Somali war: The Nairobi financiers – Continued

The recent visit to Kenya by the leader of Islamic Courts Union, Sheikh Sharrif, and the dinner reception he was accorded by the Supreme Council of Kenya Muslims, the Eastleigh Business Community Association and Moslem politicians, is a clear indication that there is more to it than meets the eye, according to sources.

Hussein Abdi Ganyure, a 27 year old receptionist at a lodging house near Eastleigh's 12th Street round-about says: "We know what is happening around the world. Many think Eastleigh is just a place for business only, but it is not. Business is the door to many, many other things. In this lodging if you are not identifiable, you will not be booked in. This is where business of all sorts is done at night and we don't like strangers nosing around."

Ganyure says he at times gets scared by the kind of people booking in at the hotel. "They come in one at a time and rarely talk to anyone. They are very secretive. Everything is done in whispers save for the intermittent shouts of Takbiir! and Alahu, Akbar!

Yusuf Abdille Osman, 43 years old, and a receptionist at another nearby lodging house on 9th street, says there was a flurry of activities before the arrival of Sheikh Sharrif was officially announced.

"All the shakers and movers of Eastleigh met in this hotel for a whole week to discuss how they would receive the leader of the Islamic Courts Union once he was in the country and raised money, with different Somali clans' business tycoons trying to outdo each other," he said.

He added, "I don't think there is any bank that gives loans to these people. It (the cash) is brought from Somalia under the pretext of importing goods by air and by road."

A police officer serving in northern Kenya says officers bribe their bosses to be attached or transferred to the lucrative Kenya Revenue Authority to man the border points where the goods pass through.

"Human trafficking organized in Eastleigh that mainly involves Ethiopian nationals passes through Vanga in Kwale to South Africa while Khoroof Harar in Wqajir, Diff and Liboi, also in Wajir district, are routes for those from Somalia who want to transit through Kenya either to Sweden, Russia, Norway, Italy before heading to the United Kingdom and the US."

Kidnapping and demand for ransom, threats of death and killings on contract are the order of the day for Kenyan businessmen who dare question monopoly of business in Somalia.

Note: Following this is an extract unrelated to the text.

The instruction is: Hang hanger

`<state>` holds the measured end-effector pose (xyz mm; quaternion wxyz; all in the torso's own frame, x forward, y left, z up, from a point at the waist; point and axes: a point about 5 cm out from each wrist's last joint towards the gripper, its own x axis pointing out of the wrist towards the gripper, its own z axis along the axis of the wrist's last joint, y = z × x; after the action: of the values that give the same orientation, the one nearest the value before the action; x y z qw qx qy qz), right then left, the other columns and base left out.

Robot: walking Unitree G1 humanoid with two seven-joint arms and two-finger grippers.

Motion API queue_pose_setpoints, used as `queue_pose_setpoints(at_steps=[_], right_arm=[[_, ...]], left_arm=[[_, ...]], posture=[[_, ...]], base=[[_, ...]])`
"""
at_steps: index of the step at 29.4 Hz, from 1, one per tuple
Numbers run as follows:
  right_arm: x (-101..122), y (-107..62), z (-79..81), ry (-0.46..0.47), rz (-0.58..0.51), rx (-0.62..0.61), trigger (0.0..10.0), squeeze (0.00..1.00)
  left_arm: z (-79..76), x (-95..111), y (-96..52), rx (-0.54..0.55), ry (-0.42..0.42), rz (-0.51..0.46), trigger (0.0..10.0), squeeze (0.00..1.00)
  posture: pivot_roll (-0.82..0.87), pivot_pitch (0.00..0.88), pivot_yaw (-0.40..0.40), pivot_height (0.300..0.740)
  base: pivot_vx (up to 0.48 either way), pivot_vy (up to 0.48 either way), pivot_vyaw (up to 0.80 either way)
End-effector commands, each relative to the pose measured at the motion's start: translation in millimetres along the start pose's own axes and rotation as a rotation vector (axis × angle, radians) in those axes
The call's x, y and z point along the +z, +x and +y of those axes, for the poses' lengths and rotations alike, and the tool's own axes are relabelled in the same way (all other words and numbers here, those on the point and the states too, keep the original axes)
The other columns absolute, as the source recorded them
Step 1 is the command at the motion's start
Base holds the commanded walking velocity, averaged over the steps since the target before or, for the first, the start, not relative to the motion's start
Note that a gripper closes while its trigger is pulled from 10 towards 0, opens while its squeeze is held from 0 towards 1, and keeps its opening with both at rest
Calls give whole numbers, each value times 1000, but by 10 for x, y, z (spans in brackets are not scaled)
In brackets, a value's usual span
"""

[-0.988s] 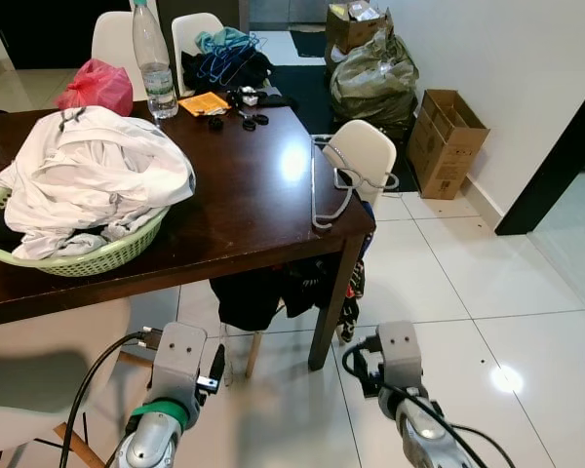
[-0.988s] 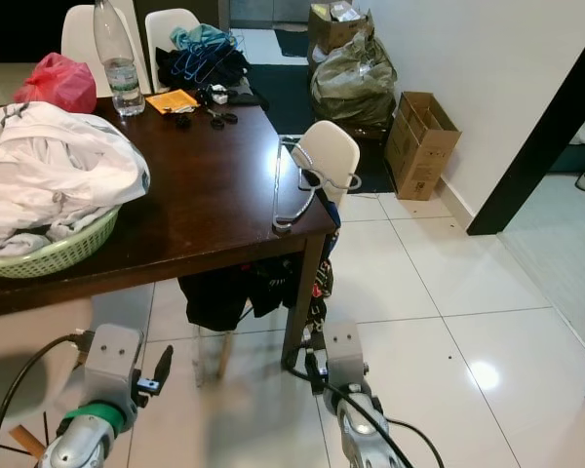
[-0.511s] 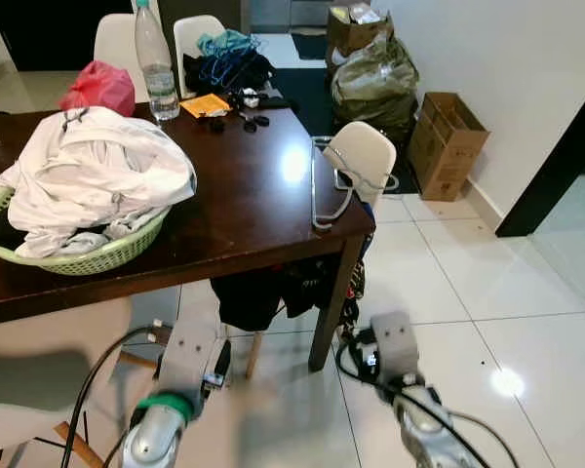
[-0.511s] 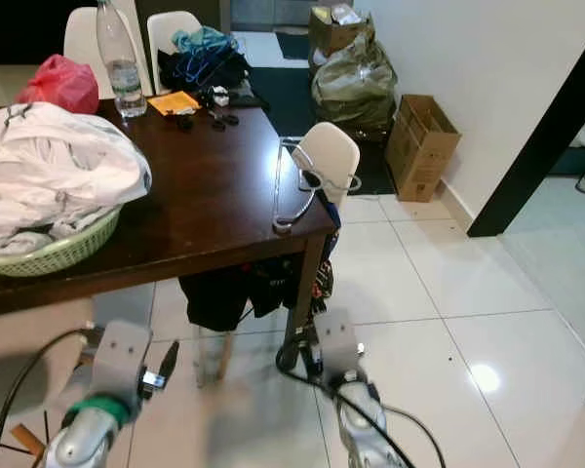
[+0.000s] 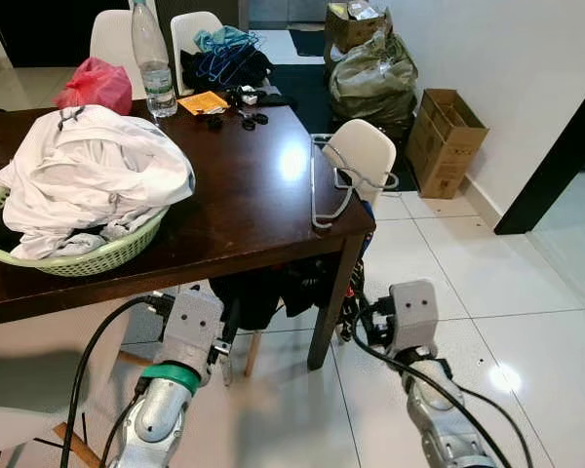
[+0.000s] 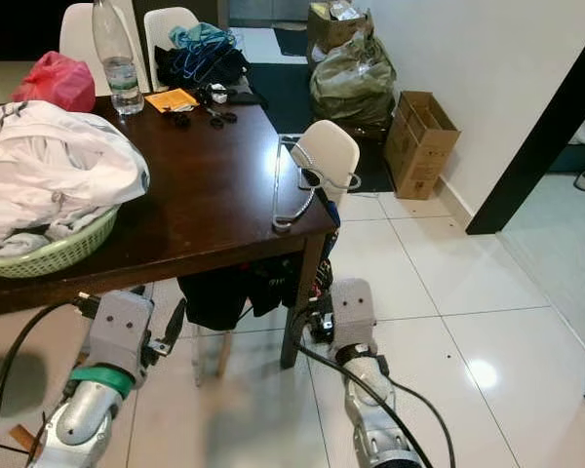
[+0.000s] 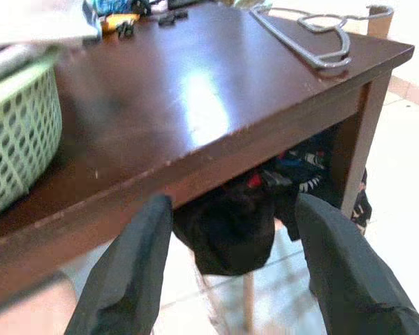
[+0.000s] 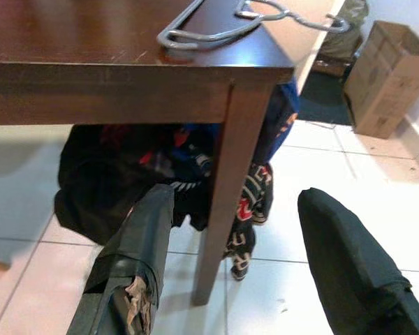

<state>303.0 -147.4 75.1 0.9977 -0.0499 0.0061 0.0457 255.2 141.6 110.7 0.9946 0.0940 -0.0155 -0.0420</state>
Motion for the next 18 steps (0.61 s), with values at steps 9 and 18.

Several miraa (khat) businessmen have been kidnapped and a huge amount of ransom paid out to secure their release while others have disappeared without trace.

"We have lost our agents in Somalia and miraa consignments worth millions of shillings to these people. You can imagine every day about Shs 40 million changes hands in miraa business and hardly a week passes without an incident," said Elmi Hussein, a miraa exporter to Somalia and Europe.

Insiders say hundreds of their agents operate at Wilson Airport under the guise of exporting miraa while in actual fact, the main business here is human trafficking, drugs and a crucial base for those involved in aviation industry to bring in dollars ad other currencies "to be cleaned". Some of their planes that operate between Eldoret Airport and Dubai are diverted when the need arises to ferry arms from Ethiopia to Baidoa, the seat of the transitional Federation Government of Somalia.

Other businessmen say since the influx from Somalia, several people have died in mysterious circumstances. Insider sources say this is one reason why every Somali, whether they are Kenyans or from Somalia, tend to seek protection from his or her clan.

Following these mysterious deaths, millions of shillings have been paid for sebent (compensation and apology).

"Sometimes refusal to receive sebent, I am afraid will easily lead to clan war not only here in Kenya but also in Somalia," said an elder of one of the clans who recently were feuding over the control to export foodstuff to NGOs in Somaliland.

A former delegate to the Somali peace conference said a cousin of President Abdullahi was recently gunned down in the leafy Karen suburb when he defied orders to stop ferrying arms to Baidoa by supporters of ICU operating from Eastleigh.

"They came in as carpet cleaners. Three of the hit men confronted him as he held a pistol in his hand. They pretended to run away but when he followed them outside, a lone gun-man stationed outside shot him dead," he explained.

He said, "behind the facade of a bustling brisk business activity, Eastleigh is dangerous. A very dangerous place."

The family of the slain pilot, who was also the managing director of an aviation firm, was ferrying arms to Baidoa from Ethiopia, which supports the Transnational Federal government of Somalia.

The Somali warlords, members of the Islamic Courts Union and their supporters and other shadowy figures, own several malls through proxy in Eastleigh, the city centre and now they have moved further and are buying or building in upmarket areas like Muthaiga and adjacent areas. Currently they have taken over all retail cellphone outlets in the CBD and have the monopoly over all imported phones from Dubai and other Arab countries.